$\bf{\text{Definition:}}$ Let $X$ be a Banach space. $X$ is an $\mathcal{L}_{1,\lambda}$-space if, for all finite-dimensional subspaces $M$ of $X$, there exists a finite dimensional subspace $N$ of $X$ containing $M$, and an isomorphism $T\in B(N,\ell_{1}^{k})$ (where $k=\text{dim}(N))$ such that $\|T\|\cdot\|T^{-1}\|\leq \lambda$.
$\bf{\text{Exercise:}}$
Show that the following are equivalent for a Banach space $X$.
This appears as a remark in Raymond Ryan's "Introduction to Tensor Products of Banach Spaces".
(1) For all $\epsilon > 0$, $X$ is an $\mathcal{L}_{1,1+\epsilon}$ space.

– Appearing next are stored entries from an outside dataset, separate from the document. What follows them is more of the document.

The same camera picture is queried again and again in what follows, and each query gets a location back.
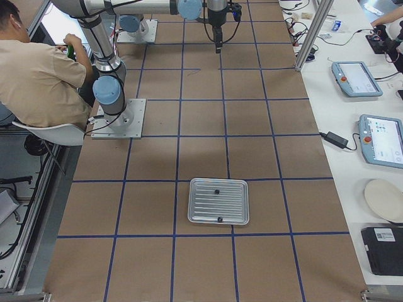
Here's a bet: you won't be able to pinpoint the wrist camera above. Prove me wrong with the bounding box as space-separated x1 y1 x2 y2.
229 2 242 22

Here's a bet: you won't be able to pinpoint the near teach pendant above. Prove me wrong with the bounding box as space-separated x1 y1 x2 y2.
358 115 402 169

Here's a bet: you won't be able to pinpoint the tangled black cables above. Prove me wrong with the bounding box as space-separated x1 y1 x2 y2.
283 11 317 57

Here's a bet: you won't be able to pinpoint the seated person beige shirt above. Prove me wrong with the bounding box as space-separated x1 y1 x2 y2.
1 1 94 129

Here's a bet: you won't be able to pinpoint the ribbed metal tray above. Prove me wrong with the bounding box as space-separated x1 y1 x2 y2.
188 178 249 226

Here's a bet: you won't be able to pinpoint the cream round plate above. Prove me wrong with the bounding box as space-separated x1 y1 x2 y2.
364 179 402 224

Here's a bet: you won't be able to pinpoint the black power adapter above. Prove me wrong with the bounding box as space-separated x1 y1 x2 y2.
319 131 348 149

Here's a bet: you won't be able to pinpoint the aluminium frame post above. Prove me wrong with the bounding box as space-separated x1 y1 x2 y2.
295 0 334 71

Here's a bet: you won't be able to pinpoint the black box with label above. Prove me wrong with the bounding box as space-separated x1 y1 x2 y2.
361 227 402 276

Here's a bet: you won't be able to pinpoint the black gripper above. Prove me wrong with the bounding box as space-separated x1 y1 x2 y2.
212 26 223 53

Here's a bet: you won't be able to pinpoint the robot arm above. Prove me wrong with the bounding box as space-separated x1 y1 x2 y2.
52 1 203 139
115 1 232 53

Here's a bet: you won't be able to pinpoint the white chair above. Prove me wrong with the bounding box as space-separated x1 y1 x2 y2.
11 121 86 176

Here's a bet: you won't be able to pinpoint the teach pendant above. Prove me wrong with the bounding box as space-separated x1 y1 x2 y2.
331 61 383 98
358 115 402 169

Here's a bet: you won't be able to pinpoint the far teach pendant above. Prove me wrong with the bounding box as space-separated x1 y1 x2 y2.
331 61 383 98

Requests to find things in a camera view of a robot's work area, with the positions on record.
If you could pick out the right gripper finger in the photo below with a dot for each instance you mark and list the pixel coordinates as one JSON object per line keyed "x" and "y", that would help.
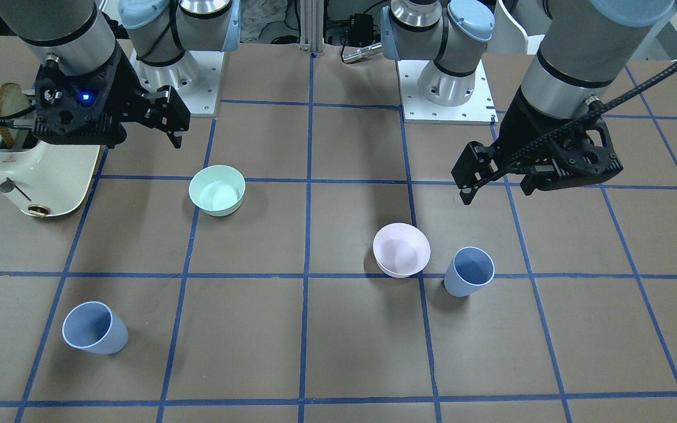
{"x": 174, "y": 134}
{"x": 165, "y": 110}

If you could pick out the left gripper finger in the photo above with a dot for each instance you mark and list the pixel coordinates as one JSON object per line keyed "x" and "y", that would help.
{"x": 475, "y": 154}
{"x": 472, "y": 179}

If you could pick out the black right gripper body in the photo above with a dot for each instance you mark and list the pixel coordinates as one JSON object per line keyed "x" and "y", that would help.
{"x": 125, "y": 89}

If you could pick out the blue cup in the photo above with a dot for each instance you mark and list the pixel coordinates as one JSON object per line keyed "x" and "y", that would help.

(2) For all $\epsilon > 0$, and for all finite-dimensional subspaces $M\subset X$, there exists a finite-dimensional subspace $N\subset X$ containing $M$ and an isomorphism $T\in B(N,\ell_{1}^{k})$ (where $k=\text{dim}(N)$) such that for all $x\in N$, $\left|\|Tx\| - \|x\|\right| \leq \epsilon\|x\|$.
After unwinding all the quantifiers, the $(2)\Rightarrow (1)$ direction was straightforward.
$\bf{\text{Sketch:}}$
Let $\epsilon > 0$ be given, and $M$ be a finite-dimensional subspace of $X$. Then choose $\delta > 0$ so that $\frac{2\delta}{1 + \delta} < \epsilon$. By assumption, there exists $N\subset X$ containing $M$ and an isomorphism $T\in B(N,\ell_{1}^{k})$ such that for all $x\in N$, $\left|\|Tx\| - \|x\|\right| \leq \epsilon\|x\|$.
Using the triangle inequality and the given condition on $T$, it follows that $\|T\|\leq 1 + \delta$ and $\|T^{-1}\|\leq \frac{1}{1-\delta}$. Therefore $\|T\|\cdot \|T^{-1}\|\leq 1 + \epsilon$, by the way $\delta$ was chosen.
$\bf{\text{My Problem:}}$
But the $(1)\Rightarrow (2)$ direction has me totally stumped. When I try to apply the hypothesis given in $(1)$, I can't seem to get the conclusion of $(2)$. Is there some obvious thing I'm missing? or is there some slippery trick?